• _WHAT THIS TASK INVOLVES_:
The expected output is the complete data, reproduced exactly.

• _EXERCISE DATA_:
= = = = = = =
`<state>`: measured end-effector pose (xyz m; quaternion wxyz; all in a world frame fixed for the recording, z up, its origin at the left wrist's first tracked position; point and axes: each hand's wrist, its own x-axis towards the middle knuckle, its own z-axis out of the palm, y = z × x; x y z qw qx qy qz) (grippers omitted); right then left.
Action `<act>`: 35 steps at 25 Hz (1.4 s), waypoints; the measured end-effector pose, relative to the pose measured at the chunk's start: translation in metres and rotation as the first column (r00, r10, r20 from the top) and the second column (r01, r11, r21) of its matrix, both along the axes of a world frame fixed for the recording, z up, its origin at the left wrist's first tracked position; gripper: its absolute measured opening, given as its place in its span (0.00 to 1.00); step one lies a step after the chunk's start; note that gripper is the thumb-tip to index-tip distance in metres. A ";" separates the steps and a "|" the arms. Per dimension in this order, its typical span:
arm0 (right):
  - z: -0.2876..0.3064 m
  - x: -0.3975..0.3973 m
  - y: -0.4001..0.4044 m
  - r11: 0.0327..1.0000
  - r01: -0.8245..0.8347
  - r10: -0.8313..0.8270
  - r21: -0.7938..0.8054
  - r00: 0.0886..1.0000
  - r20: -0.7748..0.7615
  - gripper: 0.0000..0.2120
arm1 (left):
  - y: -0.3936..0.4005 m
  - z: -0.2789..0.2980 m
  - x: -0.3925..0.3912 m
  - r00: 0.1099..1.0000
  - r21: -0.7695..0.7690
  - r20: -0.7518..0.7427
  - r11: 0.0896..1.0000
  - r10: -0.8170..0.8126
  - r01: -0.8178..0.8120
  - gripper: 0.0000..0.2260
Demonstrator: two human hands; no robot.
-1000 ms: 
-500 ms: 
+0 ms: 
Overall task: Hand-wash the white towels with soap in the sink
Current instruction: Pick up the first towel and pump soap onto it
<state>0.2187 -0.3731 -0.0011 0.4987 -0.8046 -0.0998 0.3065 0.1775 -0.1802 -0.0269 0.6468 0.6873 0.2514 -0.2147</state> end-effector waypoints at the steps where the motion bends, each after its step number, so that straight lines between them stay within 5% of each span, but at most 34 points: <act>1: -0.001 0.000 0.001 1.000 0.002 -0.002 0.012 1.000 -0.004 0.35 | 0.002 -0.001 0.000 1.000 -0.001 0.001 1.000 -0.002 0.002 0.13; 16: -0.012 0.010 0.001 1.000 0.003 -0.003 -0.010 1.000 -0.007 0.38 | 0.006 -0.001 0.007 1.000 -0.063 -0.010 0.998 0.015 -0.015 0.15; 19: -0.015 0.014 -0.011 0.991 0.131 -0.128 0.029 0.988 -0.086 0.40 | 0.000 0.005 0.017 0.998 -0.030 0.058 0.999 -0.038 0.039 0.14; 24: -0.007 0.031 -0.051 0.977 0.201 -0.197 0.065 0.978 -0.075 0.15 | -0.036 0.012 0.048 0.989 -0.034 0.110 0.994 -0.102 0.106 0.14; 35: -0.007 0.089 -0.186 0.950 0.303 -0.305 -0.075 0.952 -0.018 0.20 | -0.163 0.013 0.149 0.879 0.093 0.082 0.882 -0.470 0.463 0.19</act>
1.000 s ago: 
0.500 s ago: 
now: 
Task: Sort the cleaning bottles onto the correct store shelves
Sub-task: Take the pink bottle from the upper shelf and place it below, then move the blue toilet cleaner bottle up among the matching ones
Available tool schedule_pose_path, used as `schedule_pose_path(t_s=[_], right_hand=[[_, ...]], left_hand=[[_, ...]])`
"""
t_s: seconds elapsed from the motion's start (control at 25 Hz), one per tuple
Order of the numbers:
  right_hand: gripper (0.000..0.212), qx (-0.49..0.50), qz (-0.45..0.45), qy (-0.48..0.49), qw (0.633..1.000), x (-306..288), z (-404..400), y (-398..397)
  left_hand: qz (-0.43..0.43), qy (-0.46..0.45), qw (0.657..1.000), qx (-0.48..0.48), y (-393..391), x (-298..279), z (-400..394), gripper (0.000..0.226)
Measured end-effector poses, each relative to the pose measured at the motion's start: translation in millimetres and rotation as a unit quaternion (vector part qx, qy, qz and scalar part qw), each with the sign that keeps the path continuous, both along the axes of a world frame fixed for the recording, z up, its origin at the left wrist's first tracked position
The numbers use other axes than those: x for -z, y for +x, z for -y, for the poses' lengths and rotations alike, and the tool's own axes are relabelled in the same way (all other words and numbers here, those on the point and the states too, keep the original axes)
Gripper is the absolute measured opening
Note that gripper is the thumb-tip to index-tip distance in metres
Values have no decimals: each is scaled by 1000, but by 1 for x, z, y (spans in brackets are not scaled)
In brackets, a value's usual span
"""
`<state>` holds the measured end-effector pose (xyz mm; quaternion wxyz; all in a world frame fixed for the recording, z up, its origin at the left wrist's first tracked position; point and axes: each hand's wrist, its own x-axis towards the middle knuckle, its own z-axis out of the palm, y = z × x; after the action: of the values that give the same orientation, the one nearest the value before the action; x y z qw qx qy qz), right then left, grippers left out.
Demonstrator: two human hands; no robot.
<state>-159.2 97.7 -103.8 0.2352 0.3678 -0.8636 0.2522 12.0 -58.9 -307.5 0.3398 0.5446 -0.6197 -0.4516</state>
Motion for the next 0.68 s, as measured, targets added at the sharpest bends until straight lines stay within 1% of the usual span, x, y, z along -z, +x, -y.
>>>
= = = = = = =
• _ANSWER FOR THE TASK_:
`<state>`: measured end-effector pose (xyz m; quaternion wxyz; all in a world frame fixed for the recording, z up, its origin at the left wrist's first tracked position; point and axes: each hand's wrist, its own x-axis towards the middle knuckle, its own z-axis out of the palm, y = z × x; x y z qw qx qy qz) (grippers omitted); right then left.
Action `<act>`: 35 steps at 25 Hz (1.4 s), waypoints; the measured end-effector pose, relative to the pose measured at the chunk's start: translation in metres and rotation as the first column (r00, r10, r20 from the top) and the second column (r01, r11, r21) of its matrix, both along the axes of a world frame fixed for the recording, z up, its origin at the left wrist's first tracked position; gripper: its absolute measured opening, given as its place in its span (0.00 to 1.00); step one lies a step after the chunk's start; note that gripper is the thumb-tip to index-tip distance in metres. A ";" separates the steps and a "|" the arms. Per dimension in this order, its typical span:
arm0 (right):
  - z: -0.2876..0.3064 m
  - x: -0.3975..0.3973 m
  - y: -0.4001..0.4044 m
  - r11: 0.0327..1.0000
  - r01: -0.8245..0.8347
  - r10: -0.8313..0.8270
  - r21: -0.7938..0.8054
  - r00: 0.0886..1.0000
  - r20: -0.7748..0.7615
  - gripper: 0.0000..0.2120
arm1 (left):
  - y: -0.3936..0.4005 m
  - z: -0.2789..0.2980 m
  - x: -0.3925..0.3912 m
  - r00: 0.1099..1.0000
  - r21: -0.7695..0.7690
  - r20: -0.7518..0.7427
  - r11: 0.0896..1.0000
  - r10: -0.8170..0.8126
  - r01: -0.8178..0.8120
  - gripper: 0.0000..0.2260
Demonstrator: two human hands; no robot.
-1000 ms: 
-500 ms: 
+0 ms: 
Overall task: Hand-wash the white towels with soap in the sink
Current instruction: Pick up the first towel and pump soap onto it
<state>0.2187 -0.3731 -0.0011 0.4987 -0.8046 -0.0998 0.3065 0.1775 -0.1802 -0.0269 0.6468 0.6873 0.2514 -0.2147</state> end-effector waypoints at the steps where the motion bends, each after its step number, so that straight lines between them stay within 5% of each span, but at most 34 points: <act>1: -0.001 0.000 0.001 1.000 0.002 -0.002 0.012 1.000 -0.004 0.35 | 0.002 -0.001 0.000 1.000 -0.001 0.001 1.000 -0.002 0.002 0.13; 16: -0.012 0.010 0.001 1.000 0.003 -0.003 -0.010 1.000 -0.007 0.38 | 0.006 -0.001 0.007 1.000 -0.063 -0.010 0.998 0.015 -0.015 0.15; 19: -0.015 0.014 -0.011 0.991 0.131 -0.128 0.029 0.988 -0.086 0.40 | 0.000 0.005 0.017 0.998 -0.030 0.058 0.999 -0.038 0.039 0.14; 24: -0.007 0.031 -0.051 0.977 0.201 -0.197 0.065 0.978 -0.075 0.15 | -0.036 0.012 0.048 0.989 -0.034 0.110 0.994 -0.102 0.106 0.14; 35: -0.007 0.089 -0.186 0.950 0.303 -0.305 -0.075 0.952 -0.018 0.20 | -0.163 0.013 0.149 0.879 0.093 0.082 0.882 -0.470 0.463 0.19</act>
1.000 s ago: 
0.500 s ago: 
now: 
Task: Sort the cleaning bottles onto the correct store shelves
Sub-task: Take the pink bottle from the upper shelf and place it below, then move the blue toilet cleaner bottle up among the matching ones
Available tool schedule_pose_path, used as `schedule_pose_path(t_s=[_], right_hand=[[_, ...]], left_hand=[[_, ...]])`
"""
t_s: seconds elapsed from the motion's start (control at 25 Hz), one per tuple
Order of the numbers:
  right_hand: gripper (0.000..0.212), qx (-0.49..0.50), qz (-0.45..0.45), qy (-0.48..0.49), qw (0.633..1.000), x (-306..288), z (-404..400), y (-398..397)
  left_hand: qz (-0.43..0.43), qy (-0.46..0.45), qw (0.657..1.000), qx (-0.48..0.48), y (-393..391), x (-298..279), z (-400..394), gripper (0.000..0.226)
Measured end-effector poses, each relative to the pose measured at the motion's start: translation in millimetres and rotation as a unit quaternion (vector part qx, qy, qz and scalar part qw), each with the sign that keeps the path continuous, both along the axes of a world frame fixed for the recording, z up, its origin at the left wrist's first tracked position
The numbers use other axes than those: x for -z, y for +x, z for -y, for the poses' lengths and rotations alike, and the tool's own axes are relabelled in the same way (all other words and numbers here, those on the point and the states too, keep the original axes)
Gripper is the absolute measured opening
Note that gripper is the thumb-tip to index-tip distance in metres
Values have no decimals: each is scaled by 1000, but by 1 for x, z, y (spans in brackets are not scaled)
In brackets, a value's usual span
"""
`<state>` holds the measured end-effector pose (xyz mm; quaternion wxyz; all in a world frame fixed for the recording, z up, its origin at the left wrist's first tracked position; point and axes: each hand's wrist, its own x-axis towards the middle knuckle, its own z-axis out of the palm, y = z × x; after the action: of the values that give the same orientation, the one nearest the value before the action; x y z qw qx qy qz), right then left, grippers left out.
Demonstrator: two human hands; no robot.
<state>-159.2 97.7 -103.8 0.2352 0.3678 -0.8636 0.2522 12.0 -58.9 -307.5 0.3398 0.5446 -0.6197 -0.4516</state>
Motion for the next 0.68 s, as measured, targets added at the sharpest bends until straight lines stay within 1% of the usual span, x, y, z along -z, +x, -y.
>>>

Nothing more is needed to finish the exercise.